*** Begin section ***
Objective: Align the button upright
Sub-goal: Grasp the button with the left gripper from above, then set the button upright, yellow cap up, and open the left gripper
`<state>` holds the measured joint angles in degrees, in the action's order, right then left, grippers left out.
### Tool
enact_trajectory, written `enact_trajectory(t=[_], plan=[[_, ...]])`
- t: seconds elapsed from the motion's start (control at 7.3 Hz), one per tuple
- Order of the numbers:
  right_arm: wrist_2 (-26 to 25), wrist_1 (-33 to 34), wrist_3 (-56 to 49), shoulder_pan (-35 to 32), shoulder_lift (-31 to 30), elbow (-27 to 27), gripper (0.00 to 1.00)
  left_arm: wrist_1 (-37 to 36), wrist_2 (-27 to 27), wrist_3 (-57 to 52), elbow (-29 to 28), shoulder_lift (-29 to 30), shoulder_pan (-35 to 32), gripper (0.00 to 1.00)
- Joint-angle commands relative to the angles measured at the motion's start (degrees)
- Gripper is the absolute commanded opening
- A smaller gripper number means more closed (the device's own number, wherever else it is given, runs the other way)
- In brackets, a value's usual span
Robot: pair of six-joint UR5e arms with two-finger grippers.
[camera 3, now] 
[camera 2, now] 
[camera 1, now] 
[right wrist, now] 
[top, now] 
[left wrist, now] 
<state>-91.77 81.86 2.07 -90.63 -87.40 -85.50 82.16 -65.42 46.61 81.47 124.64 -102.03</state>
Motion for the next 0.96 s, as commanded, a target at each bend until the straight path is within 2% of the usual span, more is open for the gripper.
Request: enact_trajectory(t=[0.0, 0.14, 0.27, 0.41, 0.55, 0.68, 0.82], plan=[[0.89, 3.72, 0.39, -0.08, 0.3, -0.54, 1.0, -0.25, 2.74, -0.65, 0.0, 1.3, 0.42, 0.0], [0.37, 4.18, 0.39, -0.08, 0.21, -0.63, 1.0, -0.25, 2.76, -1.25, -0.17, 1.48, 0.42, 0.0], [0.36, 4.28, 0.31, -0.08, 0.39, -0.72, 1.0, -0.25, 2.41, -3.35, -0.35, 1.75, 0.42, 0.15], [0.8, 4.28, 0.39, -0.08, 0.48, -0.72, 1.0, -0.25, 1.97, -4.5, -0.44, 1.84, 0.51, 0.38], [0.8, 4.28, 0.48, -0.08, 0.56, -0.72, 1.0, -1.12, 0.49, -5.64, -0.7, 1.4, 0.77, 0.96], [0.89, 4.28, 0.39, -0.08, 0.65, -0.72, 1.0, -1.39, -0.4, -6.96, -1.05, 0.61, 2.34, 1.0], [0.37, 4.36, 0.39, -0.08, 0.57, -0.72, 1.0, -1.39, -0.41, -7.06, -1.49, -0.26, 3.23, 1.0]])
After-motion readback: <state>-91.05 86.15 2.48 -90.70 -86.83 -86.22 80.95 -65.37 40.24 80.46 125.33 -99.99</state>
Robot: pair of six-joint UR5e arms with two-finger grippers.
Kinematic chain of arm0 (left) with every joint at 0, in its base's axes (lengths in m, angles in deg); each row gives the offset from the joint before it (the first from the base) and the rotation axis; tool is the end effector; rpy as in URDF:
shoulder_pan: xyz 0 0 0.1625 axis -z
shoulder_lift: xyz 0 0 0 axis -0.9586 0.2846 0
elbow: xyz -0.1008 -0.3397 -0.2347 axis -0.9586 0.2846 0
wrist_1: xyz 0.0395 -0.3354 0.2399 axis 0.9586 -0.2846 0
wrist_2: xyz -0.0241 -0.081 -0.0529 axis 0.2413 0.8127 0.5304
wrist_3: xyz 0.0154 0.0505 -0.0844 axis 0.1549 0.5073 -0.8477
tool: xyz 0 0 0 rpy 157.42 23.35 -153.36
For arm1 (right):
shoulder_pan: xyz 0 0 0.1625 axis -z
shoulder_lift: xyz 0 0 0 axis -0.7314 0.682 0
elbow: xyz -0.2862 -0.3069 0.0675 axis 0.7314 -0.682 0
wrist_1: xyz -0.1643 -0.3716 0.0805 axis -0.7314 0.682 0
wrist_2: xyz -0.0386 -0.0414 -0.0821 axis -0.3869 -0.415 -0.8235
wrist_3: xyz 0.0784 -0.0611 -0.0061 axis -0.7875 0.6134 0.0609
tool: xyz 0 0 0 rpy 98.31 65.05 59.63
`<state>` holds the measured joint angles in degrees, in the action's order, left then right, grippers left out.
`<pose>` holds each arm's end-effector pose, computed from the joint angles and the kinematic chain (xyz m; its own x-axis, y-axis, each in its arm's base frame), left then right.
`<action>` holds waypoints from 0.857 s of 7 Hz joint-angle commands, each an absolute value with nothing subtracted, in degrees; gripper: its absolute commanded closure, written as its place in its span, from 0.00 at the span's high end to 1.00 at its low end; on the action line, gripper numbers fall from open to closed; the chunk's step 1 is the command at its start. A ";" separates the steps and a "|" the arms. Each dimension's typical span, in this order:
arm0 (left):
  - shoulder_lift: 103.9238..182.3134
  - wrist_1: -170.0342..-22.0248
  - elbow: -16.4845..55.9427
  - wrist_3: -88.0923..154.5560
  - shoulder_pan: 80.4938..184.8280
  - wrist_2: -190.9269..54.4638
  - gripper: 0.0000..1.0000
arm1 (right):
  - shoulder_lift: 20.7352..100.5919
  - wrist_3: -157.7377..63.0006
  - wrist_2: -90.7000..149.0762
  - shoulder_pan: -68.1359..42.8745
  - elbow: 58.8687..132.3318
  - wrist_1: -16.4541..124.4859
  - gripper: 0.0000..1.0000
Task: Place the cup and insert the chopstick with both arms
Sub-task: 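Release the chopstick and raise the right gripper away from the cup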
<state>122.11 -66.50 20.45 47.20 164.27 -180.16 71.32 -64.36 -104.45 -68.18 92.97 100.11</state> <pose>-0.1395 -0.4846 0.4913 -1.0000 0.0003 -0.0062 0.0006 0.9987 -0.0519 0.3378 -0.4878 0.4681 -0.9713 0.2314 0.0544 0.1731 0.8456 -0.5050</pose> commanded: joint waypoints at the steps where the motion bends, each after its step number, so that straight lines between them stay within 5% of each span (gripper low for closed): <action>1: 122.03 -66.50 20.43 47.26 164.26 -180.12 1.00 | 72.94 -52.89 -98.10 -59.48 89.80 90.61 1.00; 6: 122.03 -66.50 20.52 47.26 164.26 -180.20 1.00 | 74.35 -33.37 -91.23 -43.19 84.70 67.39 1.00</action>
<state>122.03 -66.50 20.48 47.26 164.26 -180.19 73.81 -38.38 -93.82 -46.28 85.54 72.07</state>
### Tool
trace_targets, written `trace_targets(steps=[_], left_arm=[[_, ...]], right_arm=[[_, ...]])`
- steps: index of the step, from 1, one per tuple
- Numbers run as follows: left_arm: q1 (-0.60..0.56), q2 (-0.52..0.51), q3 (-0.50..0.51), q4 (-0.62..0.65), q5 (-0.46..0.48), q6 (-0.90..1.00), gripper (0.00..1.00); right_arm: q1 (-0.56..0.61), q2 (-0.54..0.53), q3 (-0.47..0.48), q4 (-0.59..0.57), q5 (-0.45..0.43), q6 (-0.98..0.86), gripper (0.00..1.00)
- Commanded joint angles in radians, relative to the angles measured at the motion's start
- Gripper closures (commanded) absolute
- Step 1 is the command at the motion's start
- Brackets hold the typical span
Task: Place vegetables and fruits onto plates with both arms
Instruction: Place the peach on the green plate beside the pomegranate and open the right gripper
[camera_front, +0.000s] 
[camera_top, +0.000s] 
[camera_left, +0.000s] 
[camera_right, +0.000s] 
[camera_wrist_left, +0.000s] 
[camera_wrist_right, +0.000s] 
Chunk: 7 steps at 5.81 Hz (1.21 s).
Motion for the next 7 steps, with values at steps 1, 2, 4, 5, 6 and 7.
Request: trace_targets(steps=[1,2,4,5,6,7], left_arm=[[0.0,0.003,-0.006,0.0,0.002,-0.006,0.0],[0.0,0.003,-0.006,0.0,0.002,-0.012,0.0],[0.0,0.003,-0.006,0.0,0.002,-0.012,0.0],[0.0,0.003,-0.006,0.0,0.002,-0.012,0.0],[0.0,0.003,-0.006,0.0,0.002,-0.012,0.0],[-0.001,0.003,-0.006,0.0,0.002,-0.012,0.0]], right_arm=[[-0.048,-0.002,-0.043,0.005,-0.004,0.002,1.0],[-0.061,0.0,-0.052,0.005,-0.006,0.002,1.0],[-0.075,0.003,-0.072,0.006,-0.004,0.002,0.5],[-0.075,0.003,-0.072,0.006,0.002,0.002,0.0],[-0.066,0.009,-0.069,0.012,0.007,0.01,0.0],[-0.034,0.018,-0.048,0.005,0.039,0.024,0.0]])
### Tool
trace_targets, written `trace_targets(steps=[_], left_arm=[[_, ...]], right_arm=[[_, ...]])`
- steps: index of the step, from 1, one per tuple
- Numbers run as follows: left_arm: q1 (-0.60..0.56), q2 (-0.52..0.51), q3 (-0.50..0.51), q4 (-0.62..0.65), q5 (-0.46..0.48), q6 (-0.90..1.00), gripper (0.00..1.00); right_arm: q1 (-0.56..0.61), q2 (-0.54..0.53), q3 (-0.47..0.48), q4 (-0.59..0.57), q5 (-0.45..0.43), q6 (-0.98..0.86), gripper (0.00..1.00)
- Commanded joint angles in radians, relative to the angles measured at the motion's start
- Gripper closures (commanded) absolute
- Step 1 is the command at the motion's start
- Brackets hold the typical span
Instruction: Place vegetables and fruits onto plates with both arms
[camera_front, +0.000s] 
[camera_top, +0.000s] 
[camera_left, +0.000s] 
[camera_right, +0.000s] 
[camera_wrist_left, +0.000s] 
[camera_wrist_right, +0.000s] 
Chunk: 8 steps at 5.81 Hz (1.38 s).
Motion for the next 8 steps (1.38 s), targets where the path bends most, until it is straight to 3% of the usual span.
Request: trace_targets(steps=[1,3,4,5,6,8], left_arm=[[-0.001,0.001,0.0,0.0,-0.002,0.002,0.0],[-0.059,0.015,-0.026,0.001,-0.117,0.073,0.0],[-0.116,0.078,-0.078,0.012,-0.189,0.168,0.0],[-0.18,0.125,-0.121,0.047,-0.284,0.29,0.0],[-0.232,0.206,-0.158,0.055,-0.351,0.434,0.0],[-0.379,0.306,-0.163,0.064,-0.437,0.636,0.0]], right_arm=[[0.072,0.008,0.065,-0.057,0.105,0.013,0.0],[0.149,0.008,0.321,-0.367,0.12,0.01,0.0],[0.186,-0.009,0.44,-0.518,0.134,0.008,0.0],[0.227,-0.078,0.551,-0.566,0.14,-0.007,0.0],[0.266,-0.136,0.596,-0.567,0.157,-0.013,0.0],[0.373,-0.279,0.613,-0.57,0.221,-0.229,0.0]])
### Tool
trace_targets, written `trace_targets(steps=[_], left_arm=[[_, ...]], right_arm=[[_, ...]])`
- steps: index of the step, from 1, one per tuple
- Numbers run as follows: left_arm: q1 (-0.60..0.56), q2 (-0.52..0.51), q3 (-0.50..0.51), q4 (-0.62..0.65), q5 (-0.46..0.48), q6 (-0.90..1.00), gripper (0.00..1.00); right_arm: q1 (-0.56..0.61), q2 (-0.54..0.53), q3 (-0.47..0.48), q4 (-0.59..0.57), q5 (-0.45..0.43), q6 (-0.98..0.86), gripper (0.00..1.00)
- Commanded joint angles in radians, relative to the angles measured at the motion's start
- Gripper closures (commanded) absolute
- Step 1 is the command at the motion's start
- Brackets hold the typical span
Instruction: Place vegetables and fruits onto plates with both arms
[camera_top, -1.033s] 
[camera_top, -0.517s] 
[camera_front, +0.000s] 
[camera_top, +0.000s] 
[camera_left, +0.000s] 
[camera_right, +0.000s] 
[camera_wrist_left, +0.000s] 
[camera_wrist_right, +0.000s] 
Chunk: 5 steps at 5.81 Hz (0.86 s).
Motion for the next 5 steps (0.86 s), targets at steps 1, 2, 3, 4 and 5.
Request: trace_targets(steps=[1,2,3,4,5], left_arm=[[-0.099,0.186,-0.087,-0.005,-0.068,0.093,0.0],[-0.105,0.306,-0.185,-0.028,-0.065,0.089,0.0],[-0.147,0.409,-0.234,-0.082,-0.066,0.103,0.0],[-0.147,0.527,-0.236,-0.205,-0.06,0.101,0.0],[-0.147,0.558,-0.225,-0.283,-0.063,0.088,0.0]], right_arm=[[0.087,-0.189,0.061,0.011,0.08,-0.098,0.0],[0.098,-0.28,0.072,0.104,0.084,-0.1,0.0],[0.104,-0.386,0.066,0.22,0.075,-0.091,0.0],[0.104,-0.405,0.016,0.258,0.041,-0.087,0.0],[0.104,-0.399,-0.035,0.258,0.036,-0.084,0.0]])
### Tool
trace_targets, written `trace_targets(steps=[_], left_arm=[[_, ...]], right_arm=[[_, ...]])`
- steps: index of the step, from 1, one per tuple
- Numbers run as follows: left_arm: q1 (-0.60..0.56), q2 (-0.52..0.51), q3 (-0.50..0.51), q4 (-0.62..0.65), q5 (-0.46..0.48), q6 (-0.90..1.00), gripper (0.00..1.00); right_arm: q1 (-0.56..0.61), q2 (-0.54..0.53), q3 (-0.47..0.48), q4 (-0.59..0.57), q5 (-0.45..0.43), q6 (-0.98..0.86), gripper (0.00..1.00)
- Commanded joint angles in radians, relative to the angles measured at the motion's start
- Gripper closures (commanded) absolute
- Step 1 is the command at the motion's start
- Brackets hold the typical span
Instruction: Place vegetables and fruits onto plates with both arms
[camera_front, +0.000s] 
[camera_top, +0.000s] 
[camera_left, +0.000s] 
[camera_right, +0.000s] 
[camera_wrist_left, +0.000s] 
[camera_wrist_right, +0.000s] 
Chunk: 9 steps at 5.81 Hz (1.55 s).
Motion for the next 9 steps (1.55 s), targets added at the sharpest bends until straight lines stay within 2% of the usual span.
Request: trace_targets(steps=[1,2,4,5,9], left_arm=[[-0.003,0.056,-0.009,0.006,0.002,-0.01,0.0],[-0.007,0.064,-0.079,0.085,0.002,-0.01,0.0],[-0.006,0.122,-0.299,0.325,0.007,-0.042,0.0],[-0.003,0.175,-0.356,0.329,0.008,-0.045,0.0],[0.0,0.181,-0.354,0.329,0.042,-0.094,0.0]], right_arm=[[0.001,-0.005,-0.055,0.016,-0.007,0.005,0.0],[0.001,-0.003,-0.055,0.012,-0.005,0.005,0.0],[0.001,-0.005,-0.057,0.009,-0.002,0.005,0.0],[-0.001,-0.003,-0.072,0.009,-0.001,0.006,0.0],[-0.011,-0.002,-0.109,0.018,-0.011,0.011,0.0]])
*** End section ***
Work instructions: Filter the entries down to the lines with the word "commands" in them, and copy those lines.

Answer for the task:
- Joint-angle commands relative to the angles measured at the motion's start (degrees)
`<action>` holds waypoints from 0.857 s of 7 Hz joint-angle commands, each an absolute value with nothing subtracted, in degrees; gripper: its absolute commanded closure, written as its place in its span, from 0.00 at the span's high end to 1.00 at its low end; on the action line, gripper numbers fall from open to closed; the chunk's step 1 is the command at its start. A ";" separates the steps and a "|" the arms. Each dimension's typical span, in this order:

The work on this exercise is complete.